As soon as I get to wield any amount of power, I intend to abuse it in arbitrary ways like this one. Tony Stark said you can be feared and respected, but imagine the feeling of being reviled.

Friday, May 9, 2008

The Midterms

Jokes
When Charlie and Zoey are going out on a late date, they run into Leo
(Charlie) Zoey and I are going out. I'll be on my pager.
(Leo) You're going out?
(Charlie) Yeah.
(Leo) Charlie, you're taking extra protection, right?
(Charlie) Hey, Leo...
(Leo) Secret Service protection, Charlie, but thanks for loading me up with that image.
(Charlie) Yeah, we'll have extra protection.
This has to be one of the more awkward moments this show has ever had.

(C.J.) Holy interruptus, Batman!
I think it’s time that humanity unites together to agree that these Robin jokes aren’t that funny anymore.

Trivia
One of my favorite moments of this show is in this episode where the President has a shouting rant at the very conservative talk show host, Jenna Jacobs. He goes on a long speech showing his detailed knowledge of the bible and its many flaws. What you may not know it that Jenna Jacobs is actually based on the American radio host, author, and conservative commentator, Dr. Laura Schlessinger. The list of faults in the bible were originally from a joke chain letter sent around the internet, supposedly someone actually sent this letter to Dr. Schlessinger.

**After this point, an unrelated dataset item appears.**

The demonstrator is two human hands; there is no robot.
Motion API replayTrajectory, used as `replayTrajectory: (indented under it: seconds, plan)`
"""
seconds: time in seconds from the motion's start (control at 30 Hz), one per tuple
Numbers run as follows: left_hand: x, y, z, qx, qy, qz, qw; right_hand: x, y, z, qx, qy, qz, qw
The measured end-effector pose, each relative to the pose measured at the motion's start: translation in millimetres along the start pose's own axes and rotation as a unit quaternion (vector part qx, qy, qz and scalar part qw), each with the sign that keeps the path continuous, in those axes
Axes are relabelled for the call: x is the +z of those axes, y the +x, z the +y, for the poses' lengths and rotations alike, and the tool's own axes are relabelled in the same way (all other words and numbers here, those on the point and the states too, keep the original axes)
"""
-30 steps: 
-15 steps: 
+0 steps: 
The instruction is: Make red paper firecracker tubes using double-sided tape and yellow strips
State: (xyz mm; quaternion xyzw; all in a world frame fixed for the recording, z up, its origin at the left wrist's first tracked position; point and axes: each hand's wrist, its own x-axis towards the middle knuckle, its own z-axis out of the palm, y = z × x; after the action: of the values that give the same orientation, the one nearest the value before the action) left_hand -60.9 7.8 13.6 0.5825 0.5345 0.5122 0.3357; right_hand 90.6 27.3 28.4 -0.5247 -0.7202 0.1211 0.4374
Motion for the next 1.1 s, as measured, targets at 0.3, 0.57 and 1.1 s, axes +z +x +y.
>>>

Immediately after the President finishes publicly humiliating this woman in front of all her peers in the radio business, Sam reaches over and takes a crab puff from her plate. I don’t know it the writers meant this to be but if we look at chapter eleven of the book of Leviticus:

10 And all that have not fins and scales in the seas, and in the rivers, of all that move in the waters, and of any living thing which is in the waters, they shall be an abomination unto you: 11 they shall be even an abomination unto you; ye shall not eat of their flesh, but ye shall have their carcasses in abomination. 12 Whatsoever hath no fins nor scales in the waters, that shall be an abomination unto you.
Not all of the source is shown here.